▸ **YOUR GOAL**: Check each line of the data for "plastic" and select those that have it.

DATA TO PROCESS Block Start

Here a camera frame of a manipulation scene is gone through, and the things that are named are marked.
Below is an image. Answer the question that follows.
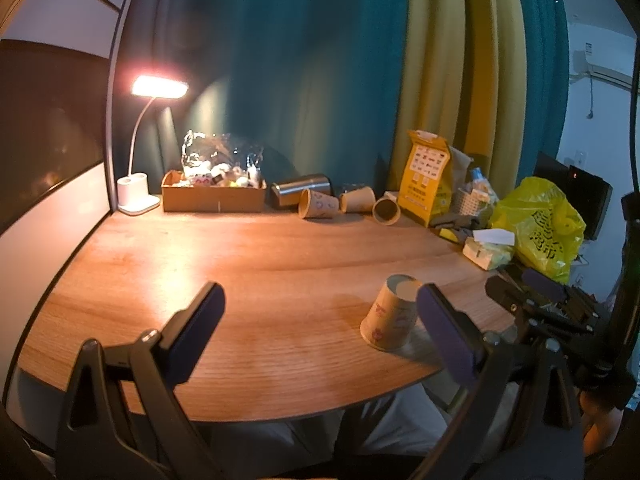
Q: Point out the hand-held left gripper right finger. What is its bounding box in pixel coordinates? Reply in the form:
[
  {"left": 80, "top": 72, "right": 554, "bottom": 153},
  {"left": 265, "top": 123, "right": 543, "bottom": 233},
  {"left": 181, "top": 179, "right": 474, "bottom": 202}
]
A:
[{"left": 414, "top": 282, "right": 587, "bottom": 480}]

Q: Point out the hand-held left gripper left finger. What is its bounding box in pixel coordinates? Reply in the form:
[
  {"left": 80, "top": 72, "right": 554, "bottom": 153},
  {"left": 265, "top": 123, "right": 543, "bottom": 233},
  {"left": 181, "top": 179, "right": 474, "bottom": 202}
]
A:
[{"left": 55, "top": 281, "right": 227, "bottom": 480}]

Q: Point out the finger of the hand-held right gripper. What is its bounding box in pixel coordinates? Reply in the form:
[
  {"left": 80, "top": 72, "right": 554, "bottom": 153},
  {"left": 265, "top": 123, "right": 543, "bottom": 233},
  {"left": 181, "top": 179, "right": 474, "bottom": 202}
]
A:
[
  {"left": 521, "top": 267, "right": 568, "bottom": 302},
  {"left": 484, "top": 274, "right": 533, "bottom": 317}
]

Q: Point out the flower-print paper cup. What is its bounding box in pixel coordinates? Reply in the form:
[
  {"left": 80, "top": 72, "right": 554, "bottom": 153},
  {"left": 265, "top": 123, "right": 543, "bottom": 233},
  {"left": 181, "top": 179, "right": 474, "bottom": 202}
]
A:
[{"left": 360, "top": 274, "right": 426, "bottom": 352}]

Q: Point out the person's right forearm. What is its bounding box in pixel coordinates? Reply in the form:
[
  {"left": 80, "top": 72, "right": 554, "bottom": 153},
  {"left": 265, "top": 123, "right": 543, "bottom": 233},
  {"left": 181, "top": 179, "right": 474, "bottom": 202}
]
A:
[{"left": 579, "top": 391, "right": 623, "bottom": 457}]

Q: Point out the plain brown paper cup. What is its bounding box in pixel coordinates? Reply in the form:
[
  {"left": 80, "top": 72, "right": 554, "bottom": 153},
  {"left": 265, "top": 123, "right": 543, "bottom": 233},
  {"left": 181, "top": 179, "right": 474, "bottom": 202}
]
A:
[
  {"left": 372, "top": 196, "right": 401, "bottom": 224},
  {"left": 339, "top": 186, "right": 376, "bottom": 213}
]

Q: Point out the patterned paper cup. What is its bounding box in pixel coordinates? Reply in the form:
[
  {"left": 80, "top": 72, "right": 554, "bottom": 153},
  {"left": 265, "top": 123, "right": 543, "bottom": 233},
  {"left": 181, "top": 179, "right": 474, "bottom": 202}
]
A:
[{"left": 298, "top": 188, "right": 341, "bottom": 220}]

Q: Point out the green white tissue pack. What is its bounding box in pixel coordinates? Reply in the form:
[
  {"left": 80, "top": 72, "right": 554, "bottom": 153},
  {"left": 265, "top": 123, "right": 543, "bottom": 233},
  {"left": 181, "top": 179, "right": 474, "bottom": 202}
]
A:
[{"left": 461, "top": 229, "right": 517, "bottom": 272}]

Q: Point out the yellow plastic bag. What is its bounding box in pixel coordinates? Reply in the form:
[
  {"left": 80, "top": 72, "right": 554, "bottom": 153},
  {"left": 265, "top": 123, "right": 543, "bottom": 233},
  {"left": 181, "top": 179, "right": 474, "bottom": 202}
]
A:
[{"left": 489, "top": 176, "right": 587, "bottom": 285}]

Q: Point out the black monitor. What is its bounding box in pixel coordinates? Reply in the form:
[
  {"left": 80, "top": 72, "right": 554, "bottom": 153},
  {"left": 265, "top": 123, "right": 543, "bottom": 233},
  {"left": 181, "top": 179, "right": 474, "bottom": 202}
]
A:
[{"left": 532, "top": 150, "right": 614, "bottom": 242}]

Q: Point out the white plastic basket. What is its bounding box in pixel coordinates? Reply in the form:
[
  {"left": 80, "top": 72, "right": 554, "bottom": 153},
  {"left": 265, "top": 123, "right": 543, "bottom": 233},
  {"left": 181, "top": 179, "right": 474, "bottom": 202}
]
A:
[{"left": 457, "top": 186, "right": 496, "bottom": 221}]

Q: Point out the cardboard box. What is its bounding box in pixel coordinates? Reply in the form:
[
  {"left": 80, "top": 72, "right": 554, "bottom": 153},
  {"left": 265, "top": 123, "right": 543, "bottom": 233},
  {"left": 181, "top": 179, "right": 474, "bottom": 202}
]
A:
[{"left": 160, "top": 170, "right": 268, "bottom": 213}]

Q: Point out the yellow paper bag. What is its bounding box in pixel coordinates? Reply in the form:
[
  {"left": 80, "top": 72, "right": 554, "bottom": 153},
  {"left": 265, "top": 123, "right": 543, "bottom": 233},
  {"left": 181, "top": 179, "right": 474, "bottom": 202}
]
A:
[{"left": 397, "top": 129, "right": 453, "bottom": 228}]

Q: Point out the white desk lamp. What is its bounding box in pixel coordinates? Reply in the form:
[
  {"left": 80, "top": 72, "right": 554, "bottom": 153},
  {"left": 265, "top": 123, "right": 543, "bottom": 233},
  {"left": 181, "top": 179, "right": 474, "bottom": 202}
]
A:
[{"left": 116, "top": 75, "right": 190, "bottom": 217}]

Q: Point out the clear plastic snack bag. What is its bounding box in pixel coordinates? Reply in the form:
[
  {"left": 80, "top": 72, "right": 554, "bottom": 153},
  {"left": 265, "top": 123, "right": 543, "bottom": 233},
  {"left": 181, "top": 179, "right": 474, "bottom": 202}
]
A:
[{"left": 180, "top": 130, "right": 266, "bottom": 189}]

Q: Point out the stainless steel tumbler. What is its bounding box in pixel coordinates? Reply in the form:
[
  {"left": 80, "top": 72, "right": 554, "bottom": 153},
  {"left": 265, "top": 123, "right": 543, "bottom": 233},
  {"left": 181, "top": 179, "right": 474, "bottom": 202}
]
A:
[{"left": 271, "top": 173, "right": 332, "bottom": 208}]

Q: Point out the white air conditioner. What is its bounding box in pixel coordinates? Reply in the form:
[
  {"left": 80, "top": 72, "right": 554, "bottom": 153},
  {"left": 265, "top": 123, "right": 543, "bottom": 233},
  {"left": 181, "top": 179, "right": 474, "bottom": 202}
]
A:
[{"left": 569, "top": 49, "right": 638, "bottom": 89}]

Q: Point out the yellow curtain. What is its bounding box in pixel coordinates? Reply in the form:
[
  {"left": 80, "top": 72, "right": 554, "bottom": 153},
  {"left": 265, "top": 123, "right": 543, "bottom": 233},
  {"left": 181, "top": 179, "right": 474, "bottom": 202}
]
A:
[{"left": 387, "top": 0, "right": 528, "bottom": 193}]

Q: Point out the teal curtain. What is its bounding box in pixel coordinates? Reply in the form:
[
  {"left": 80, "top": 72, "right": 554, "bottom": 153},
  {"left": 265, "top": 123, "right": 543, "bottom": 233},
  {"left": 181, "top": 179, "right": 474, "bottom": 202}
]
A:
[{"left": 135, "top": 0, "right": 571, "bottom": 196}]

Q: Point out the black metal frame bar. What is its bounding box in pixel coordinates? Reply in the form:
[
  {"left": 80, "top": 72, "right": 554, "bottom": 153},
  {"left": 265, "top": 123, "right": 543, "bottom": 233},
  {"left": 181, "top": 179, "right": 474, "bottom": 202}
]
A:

DATA TO PROCESS Block End

▸ **ANSWER TO THIS EXERCISE**:
Q: Point out the yellow plastic bag. What is its bounding box in pixel coordinates? Reply in the form:
Q: Point out the white plastic basket. What is its bounding box in pixel coordinates? Reply in the form:
Q: Point out the clear plastic snack bag. What is its bounding box in pixel coordinates? Reply in the form:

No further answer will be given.